Bob Isaccson many years ago – this is one thing that has not changed

Highest not always best
At the recent USA Team Selection event in what was to be  the last F1B flyoff a number of the sportsmen had launched, all with very impressive climbs with virtually no noticeable “bump” in the transition into cruise and the air looked good. This was late afternoon and was the last fly off of the day, wind dropped and temperature readings were a flat line.  Blake Jensen was in the group. But as he was cranking in that last hand turn before launching Alex Andriukov’s motor broke.  Time was running out in the round. Alex had his back up model ready, I think even with a motor wound. There was no time to risk all the Andriukov hand turns and Alex launched, his transition to the cruise had a noticeable dip, possible because the motor was not wound quite so hard. This was noticeable to me and another pundit watching and we commented on it.

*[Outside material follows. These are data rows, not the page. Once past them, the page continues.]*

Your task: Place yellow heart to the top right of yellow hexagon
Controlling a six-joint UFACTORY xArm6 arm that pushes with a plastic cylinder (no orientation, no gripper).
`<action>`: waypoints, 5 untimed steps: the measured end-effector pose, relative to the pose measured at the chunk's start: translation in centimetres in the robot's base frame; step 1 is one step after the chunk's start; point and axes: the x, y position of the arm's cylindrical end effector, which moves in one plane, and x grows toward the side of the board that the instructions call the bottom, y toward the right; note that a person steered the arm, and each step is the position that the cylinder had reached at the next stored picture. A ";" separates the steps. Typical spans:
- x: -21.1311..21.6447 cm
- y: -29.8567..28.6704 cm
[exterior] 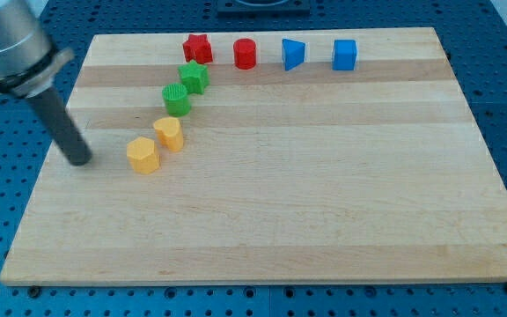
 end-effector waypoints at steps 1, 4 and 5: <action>1.3 5.2; 1.7 4.9; 1.7 3.7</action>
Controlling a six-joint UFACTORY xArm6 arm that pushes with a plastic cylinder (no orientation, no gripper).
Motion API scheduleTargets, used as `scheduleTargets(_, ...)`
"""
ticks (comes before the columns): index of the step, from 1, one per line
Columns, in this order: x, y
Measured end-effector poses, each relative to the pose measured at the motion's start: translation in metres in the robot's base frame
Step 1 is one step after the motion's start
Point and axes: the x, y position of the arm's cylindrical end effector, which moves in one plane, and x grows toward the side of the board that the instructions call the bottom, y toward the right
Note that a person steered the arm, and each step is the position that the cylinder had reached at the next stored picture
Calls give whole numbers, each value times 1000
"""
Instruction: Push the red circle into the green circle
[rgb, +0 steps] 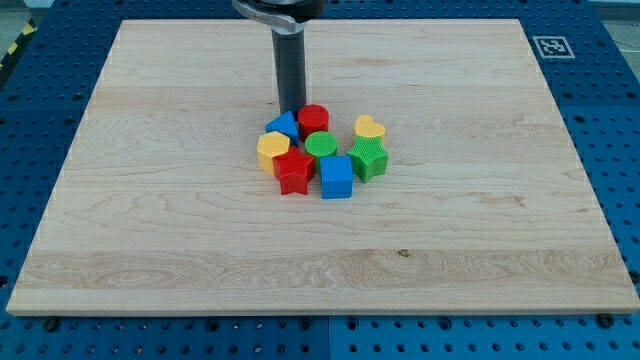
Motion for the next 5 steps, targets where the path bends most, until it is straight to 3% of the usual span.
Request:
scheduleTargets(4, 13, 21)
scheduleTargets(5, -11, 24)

When the round was over and all the scores in Alex was the only person who made the 8 minute max with 480 seconds, two other flyers (Jace and Brian) made 364 and 363 and Blake 303, 3 minutes less than Alex.

Later back in Denny’s (where else) Blake and Alex compared their on board instrumentation (i.e. altimeters) and Blake had climbed to 115 meters and Alex only 110. Normally in a situation like we (the F1B “experts”) would have expected Alex to do about 125 meters.

What does it show – how much altitude those extra hand turns are worth ? How much better Alex’s F1B glides? (not 3 minutes or even 2 minutes) , that the air was just better at the end of the round, not readily visible on the various gadgets.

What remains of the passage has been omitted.